Lewoleba - Balai Pemantauan Gunung api dan Mitigasi Bencana Gerakan Tanah (BPGMBGT) Wilayah Nusa Tenggara mengingatkan masyarakat pada 22 kabupaten di Nusa Tenggara Timur (NTT) untuk mewaspadai potensi pergerakan tanah, khususnya pada musim hujan saat ini.
"Masyarakat yang bermukim di daerah rawan harus selalu waspada terhadap potensi gerakan tanah, terutama pada saat hujan dan setelah hujan turun, karena masih berpotensi terjadinya gerakan tanah susulan," kata Kepala BPGMBGT Wilayah Nusa Tenggara, Zakarias Ghele Raja, dari Flores Timur, Kamis.

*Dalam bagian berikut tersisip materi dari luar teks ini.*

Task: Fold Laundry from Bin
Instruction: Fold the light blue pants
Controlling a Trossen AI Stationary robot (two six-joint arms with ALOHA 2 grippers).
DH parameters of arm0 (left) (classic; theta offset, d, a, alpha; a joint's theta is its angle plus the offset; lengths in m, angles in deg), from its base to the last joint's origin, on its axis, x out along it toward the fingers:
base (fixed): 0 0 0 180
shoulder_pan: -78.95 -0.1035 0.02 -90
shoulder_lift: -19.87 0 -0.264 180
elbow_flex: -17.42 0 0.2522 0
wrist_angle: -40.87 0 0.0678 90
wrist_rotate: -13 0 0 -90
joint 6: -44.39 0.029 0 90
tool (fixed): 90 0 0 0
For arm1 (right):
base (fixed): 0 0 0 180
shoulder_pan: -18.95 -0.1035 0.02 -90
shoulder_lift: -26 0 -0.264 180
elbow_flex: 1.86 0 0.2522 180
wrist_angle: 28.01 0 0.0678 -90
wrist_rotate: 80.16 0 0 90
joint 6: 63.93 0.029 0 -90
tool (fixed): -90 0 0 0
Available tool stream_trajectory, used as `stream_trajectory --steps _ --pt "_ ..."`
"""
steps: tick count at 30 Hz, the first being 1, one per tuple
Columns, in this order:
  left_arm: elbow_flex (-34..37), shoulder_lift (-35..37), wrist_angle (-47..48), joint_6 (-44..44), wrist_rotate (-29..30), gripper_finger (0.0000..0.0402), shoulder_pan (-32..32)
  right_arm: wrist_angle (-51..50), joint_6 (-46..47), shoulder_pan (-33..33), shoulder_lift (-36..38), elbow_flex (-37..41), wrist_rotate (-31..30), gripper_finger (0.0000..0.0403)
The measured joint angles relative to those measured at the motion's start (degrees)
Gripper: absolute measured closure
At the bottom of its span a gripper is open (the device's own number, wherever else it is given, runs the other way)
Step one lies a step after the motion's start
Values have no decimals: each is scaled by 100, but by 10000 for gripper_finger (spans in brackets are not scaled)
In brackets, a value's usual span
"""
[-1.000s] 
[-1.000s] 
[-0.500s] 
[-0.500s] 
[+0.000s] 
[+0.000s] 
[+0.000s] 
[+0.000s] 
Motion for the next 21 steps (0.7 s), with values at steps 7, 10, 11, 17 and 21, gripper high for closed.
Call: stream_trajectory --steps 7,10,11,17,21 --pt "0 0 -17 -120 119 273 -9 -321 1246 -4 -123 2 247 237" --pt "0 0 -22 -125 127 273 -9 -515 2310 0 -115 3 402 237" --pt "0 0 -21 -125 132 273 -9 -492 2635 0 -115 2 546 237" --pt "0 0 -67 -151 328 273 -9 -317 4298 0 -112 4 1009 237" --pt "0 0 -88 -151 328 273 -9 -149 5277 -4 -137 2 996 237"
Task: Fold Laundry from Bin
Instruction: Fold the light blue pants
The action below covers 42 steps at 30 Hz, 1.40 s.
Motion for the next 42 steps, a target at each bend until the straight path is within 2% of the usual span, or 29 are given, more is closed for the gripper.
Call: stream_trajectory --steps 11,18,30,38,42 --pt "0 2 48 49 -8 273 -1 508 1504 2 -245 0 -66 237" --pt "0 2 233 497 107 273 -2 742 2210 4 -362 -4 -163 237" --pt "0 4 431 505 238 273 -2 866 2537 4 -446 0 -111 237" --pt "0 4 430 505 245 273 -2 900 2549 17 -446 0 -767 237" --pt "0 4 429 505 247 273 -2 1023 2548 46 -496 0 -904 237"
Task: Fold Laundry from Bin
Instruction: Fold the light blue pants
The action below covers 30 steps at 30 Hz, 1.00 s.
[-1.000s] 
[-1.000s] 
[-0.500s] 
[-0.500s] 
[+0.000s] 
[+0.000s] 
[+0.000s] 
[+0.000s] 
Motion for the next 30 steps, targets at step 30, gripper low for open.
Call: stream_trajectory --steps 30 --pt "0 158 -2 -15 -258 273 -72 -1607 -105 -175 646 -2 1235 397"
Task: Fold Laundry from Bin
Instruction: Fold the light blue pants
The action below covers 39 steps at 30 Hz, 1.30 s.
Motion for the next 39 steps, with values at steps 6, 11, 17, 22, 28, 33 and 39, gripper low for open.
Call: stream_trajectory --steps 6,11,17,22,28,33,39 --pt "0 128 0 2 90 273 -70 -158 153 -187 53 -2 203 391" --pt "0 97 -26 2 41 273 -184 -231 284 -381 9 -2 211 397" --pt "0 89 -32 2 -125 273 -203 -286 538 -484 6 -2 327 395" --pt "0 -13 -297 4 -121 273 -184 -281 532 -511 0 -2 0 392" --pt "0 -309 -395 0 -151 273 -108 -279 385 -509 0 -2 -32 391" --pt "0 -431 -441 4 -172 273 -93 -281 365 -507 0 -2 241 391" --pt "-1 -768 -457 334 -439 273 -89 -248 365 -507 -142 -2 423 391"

BPGMBGT Wilayah Nusa Tenggara, kata dia, telah memetakan wilayah-wilayah dengan potensi gerakan tanah.
Dari 22 kabupaten di NTT, lanjutnya, terdapat 14 kabupaten yang memiliki potensi gerakan tanah menengah hingga tinggi yakni Kabupaten Belu, Ende, Flores Timur, Kupang, Manggarai, Manggarai Barat, Manggarai Timur, Nagekeo, Ngada, Sikka, Sumba Tengah, Sumba Timur, Timor Tengah Selatan, dan Timor Tengah Utara.
Zakarias mengatakan pada daerah dengan potensi menengah dapat terjadi gerakan tanah jika curah hujan di atas normal, terutama pada daerah yang berbatasan dengan lembah sungai, gawir, tebing jalan, atau jika lereng mengalami gangguan.
Sedangkan pada zona dengan potensi tinggi dapat terjadi gerakan tanah jika curah hujan di atas normal dan gerakan tanah lama dapat aktif kembali.
Dengan adanya pemetaan potensi gerakan tanah, BPGMBGT memberikan rekomendasi agar masyarakat tidak mendirikan bangunan pada jarak yang terlalu dekat dengan tebing.
Selain itu, kata dia, tidak boleh mengembangkan permukiman mendekat ke arah lereng atau alur air, serta tidak mengembangkan lahan basah seperti kolam penampungan air di sekitar pemukiman. "Untuk menghindari pelunakan dan pembebanan agar tidak membebani lereng yang dapat memicu gerakan tanah," katanya.
Pada daerah-daerah dengan potensi gerakan tanah, Zakarias mengimbau adanya dinding penahan tebing, lalu pelestarian vegetasi berakar kuat dan dalam di daerah berlereng.
Selain itu, menurutnya, para pemangku kepentingan baik di desa atau kecamatan harus memerhatikan regulasi tentang jarak aman pemukiman terhadap tebing dan sempadan sungai, sehingga kegiatan pembangunan mengikuti dengan Rencana Detail Tata Ruang (RDTR).
Menurut Zakarias, gerakan tanah dipengaruhi oleh faktor pengontrol dan pemicu dengan tanda-tanda yang dapat dikenali.
Oleh karena itu, lanjutnya, perlu peningkatan kapasitas masyarakat, termasuk penumbuhan pola pikir sadar bencana dan sadar lingkungan, yang menjadi ujung tombak keberhasilan mitigasi bencana pada masa datang, selain pembatasan eksploitasi lingkungan yang berlebihan.
"Daerah rawan bencana gerakan tanah bukan berarti tidak boleh dihuni, namun dalam penataan ruang harus sesuai dengan karakteristik gerakan tanah dan kondisi geologi setempat," ucapnya.